▶ **EXERCISE GOAL**:
The listing below should be copied in full, word for word.
-------- INFORMATION SHOWN --------
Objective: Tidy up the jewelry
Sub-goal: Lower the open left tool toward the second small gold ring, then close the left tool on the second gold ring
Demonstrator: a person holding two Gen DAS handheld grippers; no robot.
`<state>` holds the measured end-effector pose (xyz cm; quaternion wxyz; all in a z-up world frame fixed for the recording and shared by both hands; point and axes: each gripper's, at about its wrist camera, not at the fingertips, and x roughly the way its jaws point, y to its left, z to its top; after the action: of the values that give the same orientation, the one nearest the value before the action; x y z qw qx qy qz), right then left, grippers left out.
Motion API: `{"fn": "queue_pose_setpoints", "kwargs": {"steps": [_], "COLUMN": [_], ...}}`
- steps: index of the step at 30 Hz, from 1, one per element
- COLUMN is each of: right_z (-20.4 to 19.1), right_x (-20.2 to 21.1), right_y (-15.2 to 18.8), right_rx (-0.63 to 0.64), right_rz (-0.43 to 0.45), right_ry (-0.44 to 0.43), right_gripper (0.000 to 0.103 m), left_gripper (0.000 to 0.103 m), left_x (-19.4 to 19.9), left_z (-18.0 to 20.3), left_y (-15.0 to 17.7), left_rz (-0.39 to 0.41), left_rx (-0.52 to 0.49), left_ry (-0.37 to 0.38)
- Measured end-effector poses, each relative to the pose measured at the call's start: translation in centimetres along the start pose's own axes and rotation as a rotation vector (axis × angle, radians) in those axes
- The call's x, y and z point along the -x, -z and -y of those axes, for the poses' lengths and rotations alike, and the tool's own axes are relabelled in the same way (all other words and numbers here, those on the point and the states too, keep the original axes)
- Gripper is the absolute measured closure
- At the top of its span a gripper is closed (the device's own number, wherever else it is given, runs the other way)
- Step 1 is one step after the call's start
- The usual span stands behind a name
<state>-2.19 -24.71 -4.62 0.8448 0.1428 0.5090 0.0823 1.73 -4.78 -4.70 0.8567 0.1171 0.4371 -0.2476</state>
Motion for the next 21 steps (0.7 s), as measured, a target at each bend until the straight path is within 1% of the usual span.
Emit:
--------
▶ **RESULT OF THE EXERCISE**:
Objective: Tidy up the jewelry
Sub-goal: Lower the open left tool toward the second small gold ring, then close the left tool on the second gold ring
Demonstrator: a person holding two Gen DAS handheld grippers; no robot.
`<state>` holds the measured end-effector pose (xyz cm; quaternion wxyz; all in a z-up world frame fixed for the recording and shared by both hands; point and axes: each gripper's, at about its wrist camera, not at the fingertips, and x roughly the way its jaws point, y to its left, z to its top; after the action: of the values that give the same orientation, the one nearest the value before the action; x y z qw qx qy qz), right then left, grippers left out.
Motion API: `{"fn": "queue_pose_setpoints", "kwargs": {"steps": [_], "COLUMN": [_], ...}}`
- steps: index of the step at 30 Hz, from 1, one per element
- COLUMN is each of: right_z (-20.4 to 19.1), right_x (-20.2 to 21.1), right_y (-15.2 to 18.8), right_rx (-0.63 to 0.64), right_rz (-0.43 to 0.45), right_ry (-0.44 to 0.43), right_gripper (0.000 to 0.103 m), left_gripper (0.000 to 0.103 m), left_x (-19.4 to 19.9), left_z (-18.0 to 20.3), left_y (-15.0 to 17.7), left_rz (-0.39 to 0.41), left_rx (-0.52 to 0.49), left_ry (-0.37 to 0.38)
- Measured end-effector poses, each relative to the pose measured at the call's start: translation in centimetres along the start pose's own axes and rotation as a rotation vector (axis × angle, radians) in those axes
- The call's x, y and z point along the -x, -z and -y of those axes, for the poses' lengths and rotations alike, and the tool's own axes are relabelled in the same way (all other words and numbers here, those on the point and the states too, keep the original axes)
- Gripper is the absolute measured closure
- At the top of its span a gripper is closed (the device's own number, wherever else it is given, runs the other way)
- Step 1 is one step after the call's start
- The usual span stands behind a name
<state>-2.19 -24.71 -4.62 0.8448 0.1428 0.5090 0.0823 1.73 -4.78 -4.70 0.8567 0.1171 0.4371 -0.2476</state>
Motion for the next 21 steps (0.7 s), as measured, a target at each bend until the straight path is within 1% of the usual span.
Emit:

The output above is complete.